Since tamoxifen acts on the ER protein in breast cancer cells, it can have an effect only if those cells contain some ER protein. But a simple test on surgically removed breast cancers can determine whether the cancer is ER-positive or not.
Various treatments can be given after apparently successful breast cancer surgery to prevent any tiny residual fragments eventually causing the cancer to come back as an incurable disease.
Many randomised trials have been conducted to try to determine the best treatment options, and every 5 years for the past 25 years the Early Breast Cancer Trialists’ Collaborative Group (EBCTCG) has brought together all the evidence from all of these trials.
In the current study, funded by Cancer Research UK, the Medical Research Council and the British Heart Foundation, the researchers brought together individual patient data for over 20,000 women with early-stage breast cancer from 20 randomised trials. The trials compared treatment with tamoxifen for 5 years against no tamoxifen, with participants showing 80% compliance in taking the daily pill.
Most of the trials of tamoxifen began in the 1980s, meaning there is now lots of data available on the long-term effects of treatment after women stopped taking the drug. That long-term analysis, published in the Lancet medical journal, now reveals large additional benefits of tamoxifen in reducing breast cancer deaths, not only during the first decade but also during the second decade after treatment began.
The researchers found that in women with ER-positive disease, 5 years of daily tamoxifen safely reduced the long-term (15-year) risks of breast cancer recurrence and death.
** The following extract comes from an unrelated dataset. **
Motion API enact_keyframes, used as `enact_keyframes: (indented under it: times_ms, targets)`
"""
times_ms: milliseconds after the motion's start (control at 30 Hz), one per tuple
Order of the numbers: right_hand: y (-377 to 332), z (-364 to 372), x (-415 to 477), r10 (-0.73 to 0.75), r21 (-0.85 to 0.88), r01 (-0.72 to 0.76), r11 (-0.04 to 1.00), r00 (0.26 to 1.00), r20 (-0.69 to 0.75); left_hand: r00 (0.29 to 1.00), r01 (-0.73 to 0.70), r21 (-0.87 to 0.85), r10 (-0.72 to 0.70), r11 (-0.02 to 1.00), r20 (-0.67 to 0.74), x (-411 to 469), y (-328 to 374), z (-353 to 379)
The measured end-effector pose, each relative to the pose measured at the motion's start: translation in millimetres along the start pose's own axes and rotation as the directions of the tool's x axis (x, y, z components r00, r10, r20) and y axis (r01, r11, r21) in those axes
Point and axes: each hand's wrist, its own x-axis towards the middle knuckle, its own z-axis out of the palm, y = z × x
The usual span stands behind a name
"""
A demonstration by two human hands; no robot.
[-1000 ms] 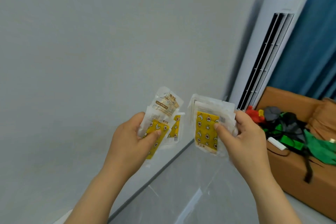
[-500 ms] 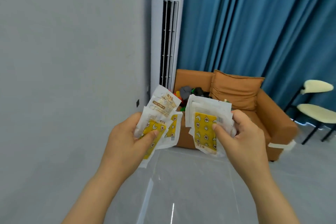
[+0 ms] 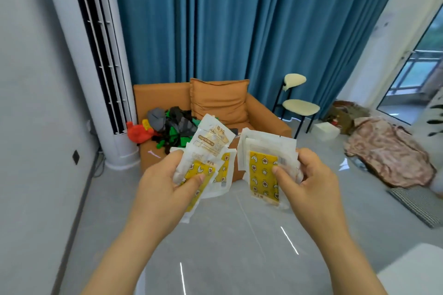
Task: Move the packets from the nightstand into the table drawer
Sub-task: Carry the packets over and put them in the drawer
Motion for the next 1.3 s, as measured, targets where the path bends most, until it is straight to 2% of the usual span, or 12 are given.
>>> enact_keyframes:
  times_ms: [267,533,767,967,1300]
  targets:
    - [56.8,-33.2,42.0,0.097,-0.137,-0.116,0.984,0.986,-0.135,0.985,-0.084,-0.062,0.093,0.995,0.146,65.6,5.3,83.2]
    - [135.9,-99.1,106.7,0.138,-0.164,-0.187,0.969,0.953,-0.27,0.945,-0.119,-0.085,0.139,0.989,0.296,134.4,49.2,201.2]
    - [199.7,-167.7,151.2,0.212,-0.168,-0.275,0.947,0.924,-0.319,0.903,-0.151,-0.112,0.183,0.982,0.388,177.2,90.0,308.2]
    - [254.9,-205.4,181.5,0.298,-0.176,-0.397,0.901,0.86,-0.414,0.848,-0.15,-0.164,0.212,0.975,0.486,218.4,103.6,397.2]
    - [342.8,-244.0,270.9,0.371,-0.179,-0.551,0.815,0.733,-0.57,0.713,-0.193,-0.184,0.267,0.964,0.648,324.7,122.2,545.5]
It was effective whether or not chemotherapy had been given.
Remarkably, the researchers found a highly significant reduction in breast cancer mortality, not only during the five years of treatment and the five years following, but also during years 10–14.
Even in weakly ER positive disease, tamoxifen substantially reduced the likelihood of the cancer recurring.
There is a newer class of drugs called aromatase inhibitors (AIs) that offer an alternative to tamoxifen for some patients, but AIs are effective only in post-menopausal women.
Dr Davies explains that tamoxifen was developed 50 years ago and is long out of patent, so is relatively cheap. But even if costs are ignored it remains a major first-line treatment option for women with ER-positive breast cancer, she says – especially for women pre-menopause.
Moreover, the rare life-threatening side-effects of tamoxifen (uterine cancer and blood clots) are mainly experienced by women over 55 years of age, so there is little risk from giving tamoxifen to younger women.
Worldwide, half of all new patients diagnosed with breast cancer are younger than 55 years – that’s 0.7 million women.